══ SUPPLIED RECORDS ══
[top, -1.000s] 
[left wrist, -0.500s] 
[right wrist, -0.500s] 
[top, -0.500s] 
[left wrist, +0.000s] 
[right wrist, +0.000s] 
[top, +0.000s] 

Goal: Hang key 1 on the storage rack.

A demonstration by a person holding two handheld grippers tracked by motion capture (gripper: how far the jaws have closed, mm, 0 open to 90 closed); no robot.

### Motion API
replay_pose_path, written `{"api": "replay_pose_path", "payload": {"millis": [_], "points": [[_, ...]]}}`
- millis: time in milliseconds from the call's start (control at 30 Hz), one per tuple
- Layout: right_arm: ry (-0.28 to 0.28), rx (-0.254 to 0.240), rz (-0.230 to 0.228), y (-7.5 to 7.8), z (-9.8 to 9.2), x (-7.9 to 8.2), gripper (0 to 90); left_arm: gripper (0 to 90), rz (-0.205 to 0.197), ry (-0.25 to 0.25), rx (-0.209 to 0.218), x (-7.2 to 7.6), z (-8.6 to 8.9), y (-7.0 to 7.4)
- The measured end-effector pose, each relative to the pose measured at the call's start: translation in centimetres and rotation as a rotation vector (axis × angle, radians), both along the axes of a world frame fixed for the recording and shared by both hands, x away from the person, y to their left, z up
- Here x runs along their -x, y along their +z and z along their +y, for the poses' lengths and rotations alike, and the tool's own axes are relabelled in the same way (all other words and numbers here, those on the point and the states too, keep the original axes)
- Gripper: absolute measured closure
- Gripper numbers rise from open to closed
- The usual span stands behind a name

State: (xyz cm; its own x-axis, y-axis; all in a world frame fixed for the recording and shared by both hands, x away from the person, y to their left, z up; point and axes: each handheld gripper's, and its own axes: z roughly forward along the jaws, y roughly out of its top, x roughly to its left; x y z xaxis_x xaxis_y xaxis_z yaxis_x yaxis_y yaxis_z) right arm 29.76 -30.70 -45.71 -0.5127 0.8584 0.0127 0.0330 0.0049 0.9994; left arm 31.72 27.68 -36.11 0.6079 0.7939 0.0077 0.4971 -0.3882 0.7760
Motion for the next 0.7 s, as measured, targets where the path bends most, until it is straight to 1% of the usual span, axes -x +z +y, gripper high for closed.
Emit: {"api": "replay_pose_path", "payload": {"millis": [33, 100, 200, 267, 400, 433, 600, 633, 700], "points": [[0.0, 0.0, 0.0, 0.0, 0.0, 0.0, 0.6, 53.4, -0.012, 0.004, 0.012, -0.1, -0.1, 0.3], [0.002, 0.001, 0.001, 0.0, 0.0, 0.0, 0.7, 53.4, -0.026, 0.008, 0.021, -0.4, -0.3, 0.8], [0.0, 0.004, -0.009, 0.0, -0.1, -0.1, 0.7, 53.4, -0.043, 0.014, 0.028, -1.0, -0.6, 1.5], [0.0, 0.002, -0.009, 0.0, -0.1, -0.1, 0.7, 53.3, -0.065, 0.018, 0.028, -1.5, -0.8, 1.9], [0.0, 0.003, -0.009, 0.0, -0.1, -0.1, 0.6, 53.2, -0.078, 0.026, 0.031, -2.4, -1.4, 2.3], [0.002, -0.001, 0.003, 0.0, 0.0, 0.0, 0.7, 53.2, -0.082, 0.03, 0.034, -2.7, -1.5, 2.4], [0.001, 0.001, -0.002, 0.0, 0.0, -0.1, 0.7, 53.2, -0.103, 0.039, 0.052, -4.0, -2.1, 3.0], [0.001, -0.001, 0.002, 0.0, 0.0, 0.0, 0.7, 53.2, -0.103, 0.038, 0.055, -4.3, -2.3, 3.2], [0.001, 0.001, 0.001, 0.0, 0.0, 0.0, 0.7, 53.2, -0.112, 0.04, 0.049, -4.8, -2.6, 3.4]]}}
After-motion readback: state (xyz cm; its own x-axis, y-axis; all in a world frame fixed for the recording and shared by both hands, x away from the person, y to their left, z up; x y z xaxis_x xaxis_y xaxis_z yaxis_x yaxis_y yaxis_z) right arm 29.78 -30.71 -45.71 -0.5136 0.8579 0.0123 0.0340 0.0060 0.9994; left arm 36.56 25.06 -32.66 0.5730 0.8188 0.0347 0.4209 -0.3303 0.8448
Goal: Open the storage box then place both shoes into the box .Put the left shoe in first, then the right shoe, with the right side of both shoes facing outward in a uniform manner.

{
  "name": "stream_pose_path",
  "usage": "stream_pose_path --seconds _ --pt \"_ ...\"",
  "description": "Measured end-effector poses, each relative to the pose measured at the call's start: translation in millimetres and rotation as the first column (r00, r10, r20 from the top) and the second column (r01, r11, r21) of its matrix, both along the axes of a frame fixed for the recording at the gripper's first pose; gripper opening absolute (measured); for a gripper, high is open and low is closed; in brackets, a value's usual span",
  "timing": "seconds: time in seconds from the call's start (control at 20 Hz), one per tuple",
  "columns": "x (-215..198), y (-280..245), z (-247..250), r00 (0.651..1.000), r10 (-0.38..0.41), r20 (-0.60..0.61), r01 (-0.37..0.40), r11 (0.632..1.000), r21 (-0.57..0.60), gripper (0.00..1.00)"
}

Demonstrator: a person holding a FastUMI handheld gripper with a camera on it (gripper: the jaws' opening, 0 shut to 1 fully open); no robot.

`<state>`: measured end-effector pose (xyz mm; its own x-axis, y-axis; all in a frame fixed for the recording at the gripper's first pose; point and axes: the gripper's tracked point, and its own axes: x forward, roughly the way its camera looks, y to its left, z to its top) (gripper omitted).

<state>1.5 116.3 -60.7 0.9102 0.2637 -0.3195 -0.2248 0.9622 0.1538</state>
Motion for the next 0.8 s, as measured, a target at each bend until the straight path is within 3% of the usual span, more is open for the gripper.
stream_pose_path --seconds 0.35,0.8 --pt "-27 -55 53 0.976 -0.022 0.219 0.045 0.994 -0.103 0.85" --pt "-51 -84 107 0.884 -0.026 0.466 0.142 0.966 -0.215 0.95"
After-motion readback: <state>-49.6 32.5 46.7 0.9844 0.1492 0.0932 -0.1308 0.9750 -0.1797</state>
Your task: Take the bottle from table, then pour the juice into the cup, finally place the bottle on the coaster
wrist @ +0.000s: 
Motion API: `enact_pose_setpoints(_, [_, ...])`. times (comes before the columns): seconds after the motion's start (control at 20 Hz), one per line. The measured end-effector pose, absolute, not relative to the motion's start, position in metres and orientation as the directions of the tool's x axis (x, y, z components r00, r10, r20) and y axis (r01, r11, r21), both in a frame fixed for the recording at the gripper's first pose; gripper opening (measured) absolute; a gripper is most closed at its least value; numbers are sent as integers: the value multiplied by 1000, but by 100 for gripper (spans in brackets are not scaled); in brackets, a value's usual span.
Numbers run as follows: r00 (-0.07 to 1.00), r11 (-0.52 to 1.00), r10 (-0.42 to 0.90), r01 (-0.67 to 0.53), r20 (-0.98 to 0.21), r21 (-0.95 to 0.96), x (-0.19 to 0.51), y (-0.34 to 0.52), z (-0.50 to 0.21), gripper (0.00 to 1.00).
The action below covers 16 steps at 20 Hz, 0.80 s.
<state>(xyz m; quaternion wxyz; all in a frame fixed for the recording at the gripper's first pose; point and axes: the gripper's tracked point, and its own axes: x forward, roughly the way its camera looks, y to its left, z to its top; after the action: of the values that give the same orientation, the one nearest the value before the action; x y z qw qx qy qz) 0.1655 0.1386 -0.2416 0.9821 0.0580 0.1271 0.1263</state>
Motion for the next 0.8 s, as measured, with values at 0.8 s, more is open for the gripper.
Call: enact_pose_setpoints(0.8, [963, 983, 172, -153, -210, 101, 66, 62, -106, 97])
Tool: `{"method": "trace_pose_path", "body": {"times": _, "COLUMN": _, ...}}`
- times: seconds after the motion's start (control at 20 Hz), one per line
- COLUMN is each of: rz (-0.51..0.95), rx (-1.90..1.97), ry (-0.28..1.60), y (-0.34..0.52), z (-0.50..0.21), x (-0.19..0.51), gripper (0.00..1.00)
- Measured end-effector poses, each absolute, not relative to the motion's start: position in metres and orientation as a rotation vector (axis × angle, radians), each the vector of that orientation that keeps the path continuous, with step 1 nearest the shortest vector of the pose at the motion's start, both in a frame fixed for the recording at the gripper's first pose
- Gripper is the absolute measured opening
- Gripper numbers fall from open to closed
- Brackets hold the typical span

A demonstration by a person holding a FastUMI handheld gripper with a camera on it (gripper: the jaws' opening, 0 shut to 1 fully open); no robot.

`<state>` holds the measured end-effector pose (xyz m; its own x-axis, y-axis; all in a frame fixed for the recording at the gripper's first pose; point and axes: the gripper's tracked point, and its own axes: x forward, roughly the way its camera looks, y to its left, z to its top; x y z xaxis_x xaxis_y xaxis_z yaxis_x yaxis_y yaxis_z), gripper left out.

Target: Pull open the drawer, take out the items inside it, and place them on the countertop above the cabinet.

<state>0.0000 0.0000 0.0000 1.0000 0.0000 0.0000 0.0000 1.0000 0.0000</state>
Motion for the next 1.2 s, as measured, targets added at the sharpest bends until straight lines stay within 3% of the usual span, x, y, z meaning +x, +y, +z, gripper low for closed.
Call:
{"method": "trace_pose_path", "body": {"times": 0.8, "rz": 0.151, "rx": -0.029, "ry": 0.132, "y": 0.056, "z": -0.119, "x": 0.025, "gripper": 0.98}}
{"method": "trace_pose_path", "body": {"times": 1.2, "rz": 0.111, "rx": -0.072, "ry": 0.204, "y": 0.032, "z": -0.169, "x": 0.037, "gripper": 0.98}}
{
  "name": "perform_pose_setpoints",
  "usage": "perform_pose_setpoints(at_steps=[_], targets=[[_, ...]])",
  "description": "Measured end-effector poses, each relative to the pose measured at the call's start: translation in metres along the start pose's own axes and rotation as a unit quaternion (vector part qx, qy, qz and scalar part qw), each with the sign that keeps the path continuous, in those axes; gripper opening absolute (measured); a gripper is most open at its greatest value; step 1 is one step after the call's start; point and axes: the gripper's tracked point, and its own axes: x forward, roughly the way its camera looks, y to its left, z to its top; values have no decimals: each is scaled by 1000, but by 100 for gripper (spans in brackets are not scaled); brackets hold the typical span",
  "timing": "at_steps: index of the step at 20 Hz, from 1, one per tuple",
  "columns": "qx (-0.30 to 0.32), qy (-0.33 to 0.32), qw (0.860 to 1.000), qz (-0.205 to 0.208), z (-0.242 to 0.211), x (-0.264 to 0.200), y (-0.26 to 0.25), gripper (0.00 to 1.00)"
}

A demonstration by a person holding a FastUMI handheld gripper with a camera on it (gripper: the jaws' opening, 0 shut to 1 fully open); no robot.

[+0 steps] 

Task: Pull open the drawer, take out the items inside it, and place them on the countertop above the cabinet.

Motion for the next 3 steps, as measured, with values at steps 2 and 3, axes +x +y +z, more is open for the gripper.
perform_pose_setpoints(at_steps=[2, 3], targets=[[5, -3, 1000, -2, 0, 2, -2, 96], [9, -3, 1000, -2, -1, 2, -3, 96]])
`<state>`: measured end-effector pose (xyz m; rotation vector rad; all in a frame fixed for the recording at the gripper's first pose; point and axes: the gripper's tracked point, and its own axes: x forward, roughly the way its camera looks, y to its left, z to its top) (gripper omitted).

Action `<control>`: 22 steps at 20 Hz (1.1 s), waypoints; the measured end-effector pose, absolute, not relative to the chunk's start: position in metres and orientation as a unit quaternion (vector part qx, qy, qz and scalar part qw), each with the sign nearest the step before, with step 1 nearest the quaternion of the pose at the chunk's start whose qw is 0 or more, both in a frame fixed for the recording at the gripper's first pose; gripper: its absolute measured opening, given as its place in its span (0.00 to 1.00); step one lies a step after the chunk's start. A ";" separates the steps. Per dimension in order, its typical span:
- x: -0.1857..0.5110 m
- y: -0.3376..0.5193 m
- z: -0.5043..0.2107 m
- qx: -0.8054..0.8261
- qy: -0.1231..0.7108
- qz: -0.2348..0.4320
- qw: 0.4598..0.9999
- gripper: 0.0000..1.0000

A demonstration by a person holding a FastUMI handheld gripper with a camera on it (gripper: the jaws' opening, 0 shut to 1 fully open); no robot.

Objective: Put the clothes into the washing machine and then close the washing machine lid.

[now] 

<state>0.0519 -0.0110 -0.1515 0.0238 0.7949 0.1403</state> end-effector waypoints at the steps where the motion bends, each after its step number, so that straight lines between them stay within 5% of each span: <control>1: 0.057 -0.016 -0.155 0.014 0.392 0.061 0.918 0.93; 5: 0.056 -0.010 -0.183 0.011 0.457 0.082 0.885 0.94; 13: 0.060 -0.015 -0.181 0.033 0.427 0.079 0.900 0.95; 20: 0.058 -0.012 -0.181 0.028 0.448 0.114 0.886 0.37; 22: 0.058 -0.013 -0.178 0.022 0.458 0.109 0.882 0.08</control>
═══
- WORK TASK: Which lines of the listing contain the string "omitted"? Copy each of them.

- TASK ANSWER:
`<state>`: measured end-effector pose (xyz mm; its own x-axis, y-axis; all in a frame fixed for the recording at the gripper's first pose; point and axes: the gripper's tracked point, and its own axes: x forward, roughly the way its camera looks, y to its left, z to its top) (gripper omitted).
`<state>`: measured end-effector pose (xyz m; rotation vector rad; all in a frame fixed for the recording at the gripper's first pose; point and axes: the gripper's tracked point, and its own axes: x forward, roughly the way its camera looks, y to its left, z to its top) (gripper omitted).

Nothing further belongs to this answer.